If you have accurate ancestral calls, then we recommend you use the unfolded version, because it can detect balanced haplotypes at more extreme frequencies. If you're not confident in the ancestral calls, then the folded version should be used, because it has identical power throughout most of the site frequency spectrum. In practice, it's not a bad idea to do both. First using unfolded Beta for your general scan, and then using the folded version to double check that any intermediate-frequency top unfolded scan hits are not an artifact of ancestral allele misidentification.

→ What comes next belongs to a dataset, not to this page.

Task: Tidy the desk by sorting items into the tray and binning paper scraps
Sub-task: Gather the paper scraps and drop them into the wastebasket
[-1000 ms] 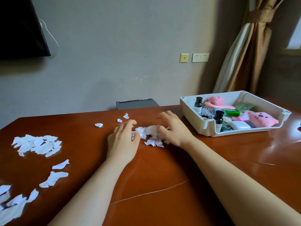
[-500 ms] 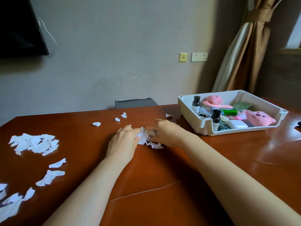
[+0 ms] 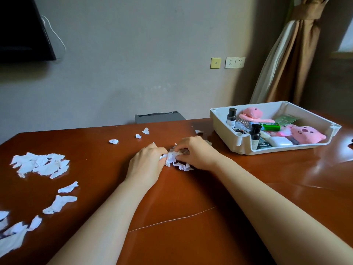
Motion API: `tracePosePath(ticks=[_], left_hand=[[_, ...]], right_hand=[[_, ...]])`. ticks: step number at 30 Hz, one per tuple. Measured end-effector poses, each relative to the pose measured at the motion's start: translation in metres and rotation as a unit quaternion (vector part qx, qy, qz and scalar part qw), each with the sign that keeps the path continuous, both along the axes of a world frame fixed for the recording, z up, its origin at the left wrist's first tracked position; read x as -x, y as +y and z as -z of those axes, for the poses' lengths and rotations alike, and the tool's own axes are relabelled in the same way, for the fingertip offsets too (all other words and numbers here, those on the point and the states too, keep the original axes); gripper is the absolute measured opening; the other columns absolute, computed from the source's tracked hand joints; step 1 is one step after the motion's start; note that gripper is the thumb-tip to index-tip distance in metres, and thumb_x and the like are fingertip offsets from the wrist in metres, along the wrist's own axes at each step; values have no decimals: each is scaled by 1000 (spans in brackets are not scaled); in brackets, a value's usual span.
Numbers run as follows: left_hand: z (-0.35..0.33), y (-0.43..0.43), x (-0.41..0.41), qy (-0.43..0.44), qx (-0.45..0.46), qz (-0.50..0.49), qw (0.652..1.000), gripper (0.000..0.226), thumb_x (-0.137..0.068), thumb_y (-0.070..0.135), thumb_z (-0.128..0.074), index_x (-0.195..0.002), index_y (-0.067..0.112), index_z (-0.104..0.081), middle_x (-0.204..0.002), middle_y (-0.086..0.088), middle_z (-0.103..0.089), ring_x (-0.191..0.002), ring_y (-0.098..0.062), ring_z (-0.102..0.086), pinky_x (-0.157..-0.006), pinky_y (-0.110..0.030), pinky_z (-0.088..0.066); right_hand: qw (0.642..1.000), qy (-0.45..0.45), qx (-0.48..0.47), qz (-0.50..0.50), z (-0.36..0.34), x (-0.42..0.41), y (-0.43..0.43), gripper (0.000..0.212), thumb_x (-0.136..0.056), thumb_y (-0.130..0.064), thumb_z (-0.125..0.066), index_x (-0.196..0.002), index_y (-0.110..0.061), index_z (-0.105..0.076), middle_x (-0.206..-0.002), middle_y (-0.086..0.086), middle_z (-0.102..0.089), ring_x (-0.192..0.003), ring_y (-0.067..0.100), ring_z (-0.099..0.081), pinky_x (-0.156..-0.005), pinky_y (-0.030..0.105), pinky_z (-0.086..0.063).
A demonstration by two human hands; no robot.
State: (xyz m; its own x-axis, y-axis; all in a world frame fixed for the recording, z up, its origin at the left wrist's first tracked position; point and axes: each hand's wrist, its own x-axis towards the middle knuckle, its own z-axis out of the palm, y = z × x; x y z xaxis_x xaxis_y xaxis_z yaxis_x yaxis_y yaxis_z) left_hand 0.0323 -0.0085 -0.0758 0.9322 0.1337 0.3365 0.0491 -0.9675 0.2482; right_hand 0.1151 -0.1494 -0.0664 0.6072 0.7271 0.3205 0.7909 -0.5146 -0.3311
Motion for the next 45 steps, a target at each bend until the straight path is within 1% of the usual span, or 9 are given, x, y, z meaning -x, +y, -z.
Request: tracePosePath(ticks=[9,14,18,20,24,27,31,39,45], left_hand=[[6,1,-3,-50,58,-36,996,22,-92,13,-56,-112,13,-66,-111,-7,-63,-93,-16,-60,-70,-17,-42],[1,-2,-1,-54,101,-24,993,18,-92,10,-55,-104,10,-68,-102,-8,-64,-80,-11,-52,-62,-15,-39],[-11,-6,5,-53,122,-18,991,15,-91,13,-57,-100,11,-69,-94,-7,-66,-71,-10,-54,-52,-9,-35],[-18,-8,9,-59,131,-10,990,13,-91,15,-58,-95,11,-70,-88,-6,-67,-65,-9,-53,-50,-10,-36],[-33,-25,21,-71,154,18,985,13,-89,16,-60,-90,10,-71,-85,-4,-67,-74,-13,-59,-59,-20,-47],[-49,-44,32,-65,156,40,985,13,-90,17,-58,-90,11,-71,-85,0,-63,-70,-7,-53,-57,-14,-41],[-71,-71,48,-59,161,72,983,14,-90,19,-59,-90,13,-72,-93,-1,-63,-77,-7,-51,-54,-15,-36],[-92,-139,86,-37,182,143,972,13,-87,27,-61,-76,24,-68,-89,0,-63,-85,-15,-54,-58,-21,-38],[-87,-204,110,-19,194,195,961,13,-88,33,-63,-94,24,-71,-103,-1,-64,-84,-9,-55,-53,-14,-34]], right_hand=[[991,66,-90,76,4,-3,-10,29,-83,-20,-69,-109,-5,-68,-111,8,-69,-96,19,-64,-80,24,-49],[984,66,-132,98,1,2,-13,15,-84,-14,-67,-94,-4,-72,-103,2,-70,-76,11,-58,-59,10,-41],[976,61,-171,124,-8,8,-25,15,-81,-13,-69,-77,1,-67,-64,2,-59,-56,8,-41,-53,11,-33],[974,63,-173,132,-15,10,-33,15,-80,-14,-69,-81,0,-70,-70,14,-65,-59,10,-45,-56,17,-37],[978,34,-146,143,-35,26,-58,14,-82,-15,-69,-88,-3,-74,-76,6,-68,-59,8,-51,-52,9,-38],[978,10,-125,164,-52,43,-79,18,-85,-15,-66,-97,-4,-73,-89,13,-70,-73,25,-61,-58,23,-48],[974,16,-116,192,-74,65,-111,22,-86,-18,-66,-105,-9,-71,-94,6,-67,-80,19,-61,-61,19,-47],[960,-15,-123,250,-100,123,-192,14,-80,-17,-68,-67,-13,-69,-61,4,-63,-51,12,-48,-48,22,-37],[957,2,-117,265,-104,176,-252,8,-80,-17,-71,-74,-13,-70,-68,-3,-64,-59,10,-54,-49,12,-39]])
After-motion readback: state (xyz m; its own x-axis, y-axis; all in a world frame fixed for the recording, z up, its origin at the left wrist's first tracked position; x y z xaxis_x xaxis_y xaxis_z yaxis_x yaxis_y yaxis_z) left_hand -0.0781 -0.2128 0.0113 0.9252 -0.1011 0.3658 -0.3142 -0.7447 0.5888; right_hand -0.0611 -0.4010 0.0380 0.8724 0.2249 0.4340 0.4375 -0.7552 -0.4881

I have frequency information I calculated using the --freq command in vcftools. How do I convert the vcf output format to the BetaScan output format?

You can use the following command in unix:

awk -F "\t|:" '(NR>1) && ($6!='0') && ($6!='1') && ($3=='2') {OFS="\t"; print$2,$6*$4,$4}' yourfile.frq

This command reformats the .frq file and filters out positions that have more than 2 possible alleles, or are at frequency 0 or 100%. Make sure that you use the fold command if you haven't called ancestral/derived alleles. If you have called them, then this awk script assumes that the derived allele is the first allele listed in the .frq file outputted by vcftoos. Also, please double check that this command outputs the right thing from your .frq file! There could always be variations in the .frq format I don't know about.

I ran some simulations using the simulation software SLiM, and want to convert them into BetaScan format. Is there an easy way to do this?

Once again, awk can come to the aid:

awk '{OFS="\t"}{if ($1=="Genomes:") exit }(($2=="m3") || ($2=="m1")) && ($8!="100") {print $3,$8,"100"}' SLiMFile.out

The first thing to note is that SLiM has more than one output file format, and this awk command only works with the SLiM format, not the ms format. Note, in this example, there's two mutation types simulated: m1 and m3, and both are outputted. You should obviously modify this so it works with your simulation details. This command also assumes a sample size of 100. If this is not your sample size, you should replace "100" with your sample size in quotes.